Nephrology and Dialysis Unit, AUSL Romagna Morgagni-Pierantoni Hospital, 47121 Forlì, Italy.
Pathogens. 2021 Oct 6;10(10):1289. doi: 10.3390/pathogens10101289.
Nephropathic subjects with impaired immune responses show dramatically high infection rates of coronavirus disease 2019 (COVID-19). This work evaluated the ability to acquire and maintain protective antibodies over time in 26 hemodialysis patients and 21 kidney transplant recipients. The subjects were followed-up through quantitative determination of circulating SARS-CoV-2 S1/S2 IgG and neutralizing antibodies in the 6-month period after clinical and laboratory recovery. A group of 143 healthcare workers with no underlying chronic pathologies or renal diseases recovered from COVID was also evaluated. In both dialysis and transplanted patients, antibody titers reached a zenith around the 3rd month, and then a decline occurred on average between the 270th and 300th day. Immunocompromised patients who lost antibodies around the 6th month were more common than non-renal subjects, although the difference was not significant (38.5% vs. 26.6%). Considering the decay of antibody levels below the positivity threshold (15 AU/mL) as "failure", a progressive loss of immunisation was found in the overall population starting 6 months after recovery. A longer overall antibody persistence was observed in severe forms of COVID-19 ( = 0.0183), but within each group, given the small number of patients, the difference was not significant (dialysis: = 0.0702; transplant: = 0.1899). These data suggest that immunocompromised renal patients recovered from COVID-19 have weakened and heterogeneous humoral responses that tend to decay over time. Despite interindividual variability, an association emerged between antibody persistence and clinical severity, similar to the subjects with preserved immune function.

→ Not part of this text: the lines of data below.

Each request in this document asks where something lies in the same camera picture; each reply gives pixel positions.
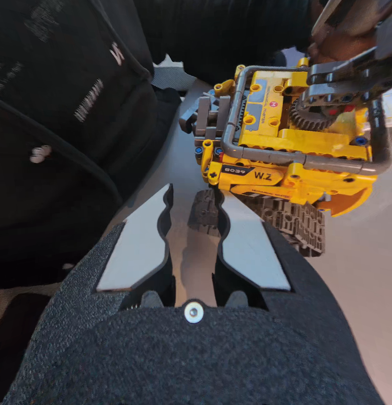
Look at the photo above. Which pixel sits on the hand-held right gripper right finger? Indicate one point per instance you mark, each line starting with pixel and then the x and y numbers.
pixel 253 253

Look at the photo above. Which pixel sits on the yellow grey brick robot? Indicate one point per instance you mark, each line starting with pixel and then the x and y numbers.
pixel 310 139

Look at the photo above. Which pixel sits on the person's left forearm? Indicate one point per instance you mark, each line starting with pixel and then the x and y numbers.
pixel 230 31

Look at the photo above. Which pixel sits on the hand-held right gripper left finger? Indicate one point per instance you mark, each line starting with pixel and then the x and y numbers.
pixel 132 253

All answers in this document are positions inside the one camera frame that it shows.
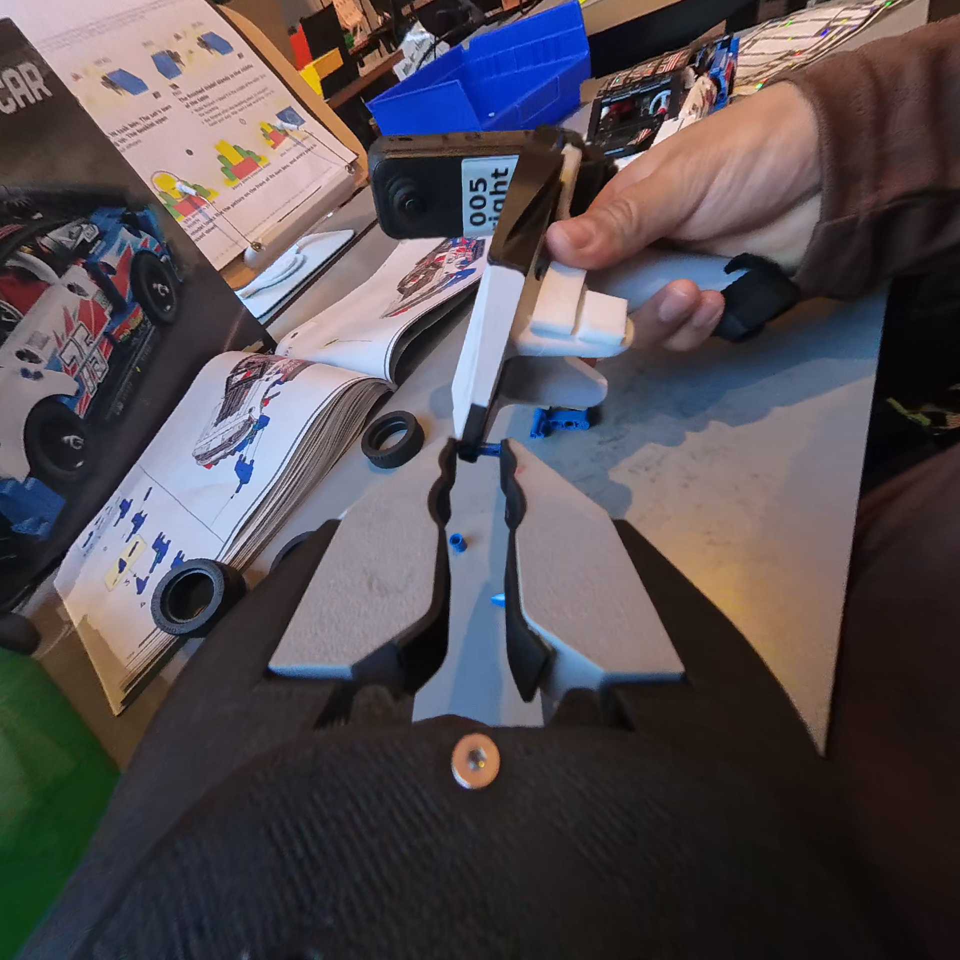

免疫反应受损的肾病患者感染2019冠状病毒病(COVID-19)的几率极高。本研究评估了26名血液透析患者和21名肾移植受者随时间获取和维持保护性抗体的能力。在临床和实验室康复后的6个月内,通过定量测定循环中的SARS-CoV-2 S1/S2 IgG和中和抗体对这些受试者进行随访。还评估了一组143名从COVID中康复且无潜在慢性疾病或肾脏疾病的医护人员。在透析患者和移植患者中,抗体滴度在第3个月左右达到峰值,然后在第270天至第300天之间平均出现下降。在第6个月左右失去抗体的免疫功能低下患者比非肾脏受试者更为常见,尽管差异不显著(38.5%对26.6%)。将抗体水平降至阳性阈值(15 AU/mL)以下视为“失败”,发现在康复6个月后总体人群中免疫逐渐丧失。在COVID-19重症患者中观察到抗体总体持续时间更长(P = 0.0183),但在每组中,由于患者数量较少,差异不显著(透析:P = 0.0702;移植:P = 0.1899)。这些数据表明,从COVID-19中康复的免疫功能低下的肾病患者的体液反应减弱且存在异质性,并且往往会随着时间推移而衰退。尽管存在个体差异,但抗体持续时间与临床严重程度之间仍存在关联,这与免疫功能正常的受试者相似。